Most pulse charge algorithms use an ad hoc choice of pulses with no consideration for processes occurring in the battery. Even those algorithms where consideration has been given to the electrochemical processes, erroneous assumptions have been made which result in pulses that are not efficient: they are not properly tuned to the timescale of the electrochemistry. For lithium-ion batteries there are several diffusion processes, each with its own time domain. When the battery is charged, each of these processes is occurring simultaneously (described from cathode-to-anode in the cell):
Lithium ions diffuse out of the cathode and enter the electrolyte where they are solvated by one or more solvent molecules. They may also form ion-pairs or ion-aggregates in solution, with each type of species having its own temperature-dependent concentration and mobility (diffusivity) in the electrolyte.

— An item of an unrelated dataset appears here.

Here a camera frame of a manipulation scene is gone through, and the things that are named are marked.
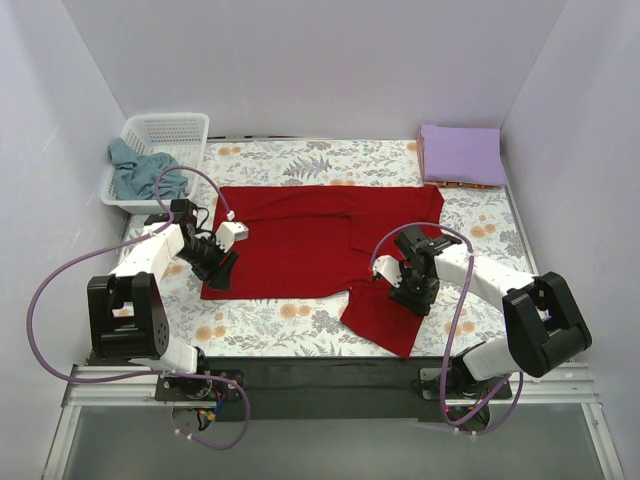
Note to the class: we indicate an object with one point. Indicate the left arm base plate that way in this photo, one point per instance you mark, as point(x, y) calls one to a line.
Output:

Driven by the electric current, the lithium-containing species in the electrolyte solution diffuse toward the anode where they form an electrochemical double-layer at the boundary between the electrolyte and the Solid Electrolyte Interphase (SEI). Hereafter this layer will be referred to as the “boundary layer.” The SEI is a passivation layer of reacted material at the surface of the anode. [A passivation layer is a protective layer that prevents further reactions that would erode or corrode the an electrode. Passivation layers are often electronically and/or ionically conductive. In this case, the passivation layer protects the anode from “active” reaction with electrolyte.] The SEI is formed during the first few formation cycles of the cell. Most experimental evidence indicates that the SEI is formed by reaction of the electrolyte with the carbon. The SEI is conductive to lithium ions, but lithium-ions are not stored there (as they are in the anode), and as such it is referred to as a solid electrolyte.
Lithium ions shed their paired species (anions and solvent molecules) and enter the SEI where they continue to diffuse toward the carbon. Lithium ions move from the SEI into the carbon where they continue to diffuse and occupy available sites in the carbon. Each of these processes has an associated time constant. Diffusion of the lithium through the solids (carbon, lithiated metal oxide cathode, and SEI) is relatively fast. The processes occurring at and in the boundary layer are the slowest and are referred to as “rate-limiting.”

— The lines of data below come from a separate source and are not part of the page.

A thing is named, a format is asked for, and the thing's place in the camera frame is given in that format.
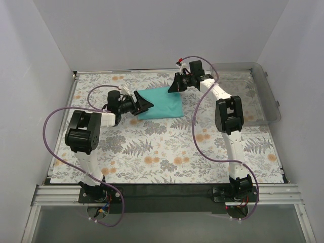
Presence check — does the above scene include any teal t shirt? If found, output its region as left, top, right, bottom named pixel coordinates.
left=138, top=87, right=184, bottom=120

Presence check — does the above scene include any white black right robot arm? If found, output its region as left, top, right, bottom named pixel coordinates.
left=168, top=59, right=253, bottom=202

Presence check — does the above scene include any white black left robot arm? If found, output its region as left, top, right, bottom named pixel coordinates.
left=65, top=90, right=154, bottom=203

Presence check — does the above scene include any floral patterned table mat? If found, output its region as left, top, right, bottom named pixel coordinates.
left=49, top=70, right=289, bottom=184

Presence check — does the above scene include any clear plastic bin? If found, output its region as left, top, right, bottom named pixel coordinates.
left=210, top=62, right=281, bottom=127

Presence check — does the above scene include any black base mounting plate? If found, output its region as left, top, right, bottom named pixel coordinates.
left=78, top=182, right=257, bottom=214

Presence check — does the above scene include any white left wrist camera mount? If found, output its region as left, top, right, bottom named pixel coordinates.
left=120, top=83, right=132, bottom=96

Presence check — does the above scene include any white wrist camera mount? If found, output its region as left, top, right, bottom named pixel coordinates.
left=176, top=58, right=189, bottom=75
left=120, top=83, right=132, bottom=96

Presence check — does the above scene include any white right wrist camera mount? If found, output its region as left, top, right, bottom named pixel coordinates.
left=176, top=58, right=189, bottom=75

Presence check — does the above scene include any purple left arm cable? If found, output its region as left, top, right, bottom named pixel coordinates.
left=43, top=85, right=125, bottom=227

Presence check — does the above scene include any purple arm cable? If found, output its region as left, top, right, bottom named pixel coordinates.
left=178, top=55, right=260, bottom=221
left=43, top=85, right=125, bottom=227

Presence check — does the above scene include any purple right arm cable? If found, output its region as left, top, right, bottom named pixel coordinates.
left=178, top=55, right=260, bottom=221

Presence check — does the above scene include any aluminium frame rail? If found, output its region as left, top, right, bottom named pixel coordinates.
left=32, top=183, right=303, bottom=206

It is manipulation of this rate-limiting step that will lead to increased rates of charge for a lithium-ion cell (and battery). The processes occurring in a lithium-ion-polymer (a.k.a. lithium-polymer), and a lithium-ion-gel (a.k.a. lithium-ion-polymer-gel) cell are essentially similar and can be assessed and manipulated by the same methods.
The treatment of the processes in the boundary layer (the boundary layer is that volume of the electrolyte, adjacent to the electrode, where the concentration of lithium ions is in flux and can be manipulated) is not mathematically rigorous or phenomenologically detailed, but can be generally determined given the chemistry and chemical reactions that occur.

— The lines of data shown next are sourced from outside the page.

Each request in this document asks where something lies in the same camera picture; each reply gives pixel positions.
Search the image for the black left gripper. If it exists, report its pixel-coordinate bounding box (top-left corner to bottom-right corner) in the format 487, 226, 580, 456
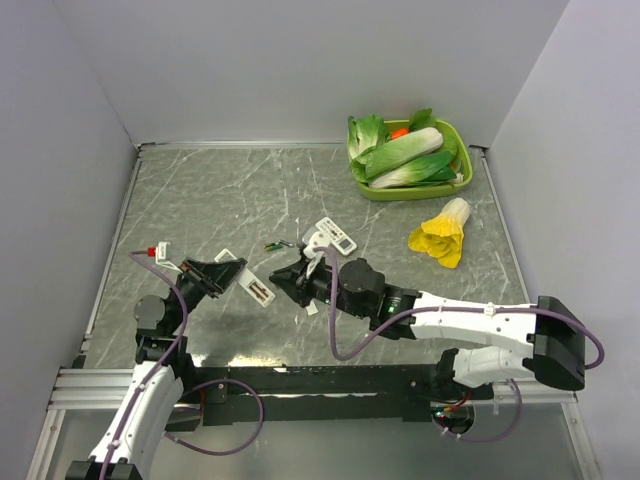
167, 256, 246, 333

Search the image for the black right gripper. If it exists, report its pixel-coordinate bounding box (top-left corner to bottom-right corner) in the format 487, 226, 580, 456
269, 256, 369, 319

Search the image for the plain white remote control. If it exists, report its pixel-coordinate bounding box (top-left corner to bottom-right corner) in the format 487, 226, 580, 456
214, 248, 275, 308

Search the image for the white battery cover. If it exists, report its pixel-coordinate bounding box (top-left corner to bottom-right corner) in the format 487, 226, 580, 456
305, 302, 318, 316

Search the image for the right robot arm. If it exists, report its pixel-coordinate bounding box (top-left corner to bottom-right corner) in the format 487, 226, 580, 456
269, 258, 586, 399

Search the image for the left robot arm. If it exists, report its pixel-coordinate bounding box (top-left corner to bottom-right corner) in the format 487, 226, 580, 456
65, 250, 247, 479

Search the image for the white remote with buttons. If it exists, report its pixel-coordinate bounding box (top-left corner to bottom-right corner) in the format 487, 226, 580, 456
315, 217, 357, 257

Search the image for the black base bar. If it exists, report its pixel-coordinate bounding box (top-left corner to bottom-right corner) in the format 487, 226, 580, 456
183, 365, 494, 426

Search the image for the yellow toy cabbage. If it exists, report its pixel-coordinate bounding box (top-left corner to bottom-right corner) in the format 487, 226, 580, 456
408, 198, 471, 269

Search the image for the green toy lettuce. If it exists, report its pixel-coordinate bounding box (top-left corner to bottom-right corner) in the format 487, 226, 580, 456
347, 114, 390, 161

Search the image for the green toy bok choy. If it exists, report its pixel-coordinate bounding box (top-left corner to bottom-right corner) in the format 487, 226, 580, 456
369, 151, 458, 189

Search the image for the orange toy carrot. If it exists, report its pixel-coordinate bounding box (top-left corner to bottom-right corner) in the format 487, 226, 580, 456
391, 128, 409, 139

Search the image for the large green toy cabbage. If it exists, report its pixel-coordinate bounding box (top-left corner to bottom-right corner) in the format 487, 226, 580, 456
365, 127, 444, 181

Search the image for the green plastic basket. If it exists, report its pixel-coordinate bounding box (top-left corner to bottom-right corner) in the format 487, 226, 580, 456
349, 109, 473, 201

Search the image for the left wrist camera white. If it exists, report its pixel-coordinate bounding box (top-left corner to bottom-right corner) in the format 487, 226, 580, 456
145, 241, 179, 271

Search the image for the aluminium frame rail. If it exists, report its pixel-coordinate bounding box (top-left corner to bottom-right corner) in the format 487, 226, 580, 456
47, 364, 577, 412

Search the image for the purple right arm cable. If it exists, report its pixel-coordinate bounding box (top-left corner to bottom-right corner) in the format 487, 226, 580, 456
314, 246, 606, 444

The two boundary conditions for this treatment are a consideration of the boundary layer with 1) no flux of lithium ions (zero-current condition) and 2) a constant flux (constant-current condition). The intermediate conditions between these two boundary conditions are of particular interest because during the intermediate condition the boundary layer is susceptible to being manipulated. The way these intermediate conditions can be affected is by using instantaneous current pulses or by using sinusoidal waveforms with short rise times.
Fick's Second Law of diffusion governs most time-dependent diffusion problems in electrochemistry. Fick's law is in the form of a differential equation, which implies that it describes what is common to all diffusion problems and not just the characteristics of a particular diffusion problem. Fundamentally, the concentration of a species (in this case, ions in solution and near the boundary layer) is a function of position and timec=f(x,t)
Fick's laws of diffusion are well known to those skilled in the science of batteries and other electrochemical devices.